Анекдоты где? Где шутки?
Разговоры о желудке,
Что, когда и где купили,
Сколько отдали рублей.
«Деревянных» им не нужно,
За «зелёненькими» дружно
Музыканты и спортсмены
Из страны бегут своей.

Ельцину зовет нас верить
Евтушенко из Америк,
И мелькает на экране
Своим красным пиджаком.
Он издал том «Строфы века»…
Если треснуть человека,
Тут же тот коньки отбросит:
Толще ж «Капитала» том.

На меня, после развода,
Тоже снизошла свобода.
Снова весел и доволен,
И с Наташкою дружу.
Вот живу я, не скучаю,
И на том писать кончаю…
Если только буду живым,
То, конечно, допишу.



Примечания научного редактора:

(1) XX-го разумеется.

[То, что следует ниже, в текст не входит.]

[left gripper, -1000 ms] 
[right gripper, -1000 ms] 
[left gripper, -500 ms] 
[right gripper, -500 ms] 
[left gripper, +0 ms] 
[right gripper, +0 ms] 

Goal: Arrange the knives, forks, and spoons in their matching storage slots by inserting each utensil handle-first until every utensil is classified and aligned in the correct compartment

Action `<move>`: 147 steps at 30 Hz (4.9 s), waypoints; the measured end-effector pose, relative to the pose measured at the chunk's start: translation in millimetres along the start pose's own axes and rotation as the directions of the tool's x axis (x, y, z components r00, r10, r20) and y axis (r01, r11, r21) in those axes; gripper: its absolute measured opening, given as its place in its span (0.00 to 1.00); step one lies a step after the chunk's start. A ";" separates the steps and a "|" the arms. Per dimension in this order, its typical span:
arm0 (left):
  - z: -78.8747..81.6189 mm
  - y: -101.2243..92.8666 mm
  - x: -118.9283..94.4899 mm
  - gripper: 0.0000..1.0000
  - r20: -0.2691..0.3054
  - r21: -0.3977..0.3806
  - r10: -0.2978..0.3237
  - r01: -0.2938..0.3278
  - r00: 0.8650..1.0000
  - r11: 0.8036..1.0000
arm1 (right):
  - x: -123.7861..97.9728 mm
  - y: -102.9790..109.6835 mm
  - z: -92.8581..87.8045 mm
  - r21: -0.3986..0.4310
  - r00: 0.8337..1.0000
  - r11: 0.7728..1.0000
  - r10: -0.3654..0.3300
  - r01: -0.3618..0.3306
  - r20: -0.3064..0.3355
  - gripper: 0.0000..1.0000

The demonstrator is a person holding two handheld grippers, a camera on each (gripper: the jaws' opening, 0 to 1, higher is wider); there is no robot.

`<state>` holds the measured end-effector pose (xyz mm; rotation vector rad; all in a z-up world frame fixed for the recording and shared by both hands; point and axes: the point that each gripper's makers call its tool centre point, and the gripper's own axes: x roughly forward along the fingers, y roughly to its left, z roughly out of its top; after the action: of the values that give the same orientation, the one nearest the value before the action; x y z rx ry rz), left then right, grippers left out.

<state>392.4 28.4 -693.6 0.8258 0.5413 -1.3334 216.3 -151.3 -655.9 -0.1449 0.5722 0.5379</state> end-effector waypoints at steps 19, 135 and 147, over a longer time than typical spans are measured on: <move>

А вы, о каком подумали?
(2) Отцовское (хотя, возможно, и дедово) выражение.
(3) До сих пор удивляюсь: в одну ночь – р-раз и все!
(4) В долине реки Царицы-Пионерки-Царицы.
(5) 7 ноября 1967 комиссар (бывший) «Авроры» бабахнул вторично. И ничего, может, потому, что комендора Евдокима Огнева еще в 30-е уничтожили?
(6) А через 23 года ему Нобелевку дали…
(7) Юлий Даниэль и Андрей Синявский. (См. книгу «Цена метафоры»)
(8) Действительный случай. (См. мой рассказ «С пистолетом на Брежнева»)
(9) Ну, положим, отец объяснил; какой т а м…
(10) Армейский (В Железнодорожных войсках) прикол: «Принеси-ка в костерчик пару шпальных ящиков» На деле пространство между соседними шпалами, набитое балластом.
(11) Бог из машины (лат.)
(12) Геннадий Шпаликов – поэт и сценарист покончил с собой в 1974 году.
(Я шагаю по Москве; Ты и я и т.д.)
Александр Галич – поэт, бард и сценарист погиб при загадочных обстоятельствах в эмиграции.
(Верные друзья; Государственный преступник; Бегущая по волнам и т.д.)
(13) Неподцензурный альманах. Его издание стоило В.П.Аксенову советского гражданства.
(14) Покойник, убитый (афганск. - воен.)
(15) Как, вы не знаете Контору Глубокого Бурения?.. Счастливец!!! Или счастливица?!!
(16) Полутруп выбирал самого себя. Прямо отрывок из американского ужастика. (Впрочем, мы тогда их не видели)
(17) Редакторы «Нашего современника» и «Молодой гвардии».
(18) Ласково-народное прозвище Валентина Павлова.
(19) И не только страна… Сам видел французские автомобили.
(20) «Семеро смелых», «Семь самураев», «Великолепная семерка»… Вспоминайте сами!